About this exercise. Which lines have the string "blue"? Copy all of them from the entries below.

Data section.

====

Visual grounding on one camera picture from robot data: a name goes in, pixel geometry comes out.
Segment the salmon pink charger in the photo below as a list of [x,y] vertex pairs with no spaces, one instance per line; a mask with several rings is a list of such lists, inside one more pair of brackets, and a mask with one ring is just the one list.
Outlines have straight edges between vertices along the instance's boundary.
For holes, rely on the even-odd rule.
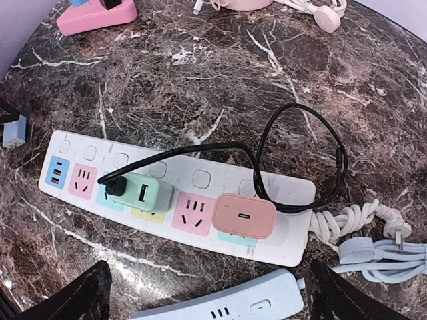
[[224,193],[215,202],[212,224],[230,235],[266,239],[273,232],[276,213],[270,201]]

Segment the grey-blue charger cube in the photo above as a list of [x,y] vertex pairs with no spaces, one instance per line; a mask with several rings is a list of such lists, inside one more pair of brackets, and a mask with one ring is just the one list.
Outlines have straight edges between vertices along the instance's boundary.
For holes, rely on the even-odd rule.
[[18,120],[5,123],[3,127],[3,146],[6,149],[19,147],[26,142],[27,118],[20,115]]

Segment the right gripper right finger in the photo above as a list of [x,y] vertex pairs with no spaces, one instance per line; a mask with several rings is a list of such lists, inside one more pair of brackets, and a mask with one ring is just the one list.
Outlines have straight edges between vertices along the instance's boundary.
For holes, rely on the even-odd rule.
[[399,320],[407,317],[365,295],[325,263],[310,263],[310,319]]

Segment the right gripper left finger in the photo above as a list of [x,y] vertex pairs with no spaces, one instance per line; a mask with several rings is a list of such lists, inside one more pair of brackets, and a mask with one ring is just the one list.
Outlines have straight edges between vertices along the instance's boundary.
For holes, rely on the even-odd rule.
[[109,319],[111,272],[101,260],[62,290],[14,319]]

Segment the blue power strip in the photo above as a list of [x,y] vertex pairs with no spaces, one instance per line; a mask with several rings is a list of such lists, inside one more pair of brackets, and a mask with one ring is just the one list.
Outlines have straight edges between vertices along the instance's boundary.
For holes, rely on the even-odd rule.
[[304,302],[294,276],[277,269],[234,287],[196,299],[148,309],[134,319],[285,319]]

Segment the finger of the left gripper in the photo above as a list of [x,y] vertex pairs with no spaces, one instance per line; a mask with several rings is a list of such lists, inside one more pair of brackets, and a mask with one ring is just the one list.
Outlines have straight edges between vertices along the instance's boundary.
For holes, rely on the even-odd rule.
[[0,108],[6,112],[0,117],[0,123],[11,123],[19,120],[20,113],[18,110],[10,106],[3,98],[0,98]]

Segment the white multicolour power strip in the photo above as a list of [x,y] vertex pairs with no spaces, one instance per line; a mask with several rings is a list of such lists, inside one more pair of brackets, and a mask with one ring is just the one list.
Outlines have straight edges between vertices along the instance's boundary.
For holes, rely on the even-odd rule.
[[141,168],[142,175],[173,186],[169,211],[148,213],[113,202],[97,180],[130,163],[151,157],[153,149],[86,135],[55,131],[39,178],[41,191],[122,225],[213,251],[286,267],[295,267],[308,242],[311,212],[278,213],[266,239],[218,231],[211,220],[224,193],[254,196],[252,170],[187,156]]

====

Written solution.
Segment the grey-blue charger cube in the photo above as a list of [x,y] vertex pairs with no spaces, one instance per line; a mask with several rings is a list of such lists, inside one more pair of brackets, and a mask with one ring is just the one list.
Segment the blue power strip in the photo above as a list of [x,y] vertex pairs with no spaces, one instance per line; a mask with several rings is a list of such lists, inside one more pair of brackets, and a mask with one ring is just the one list.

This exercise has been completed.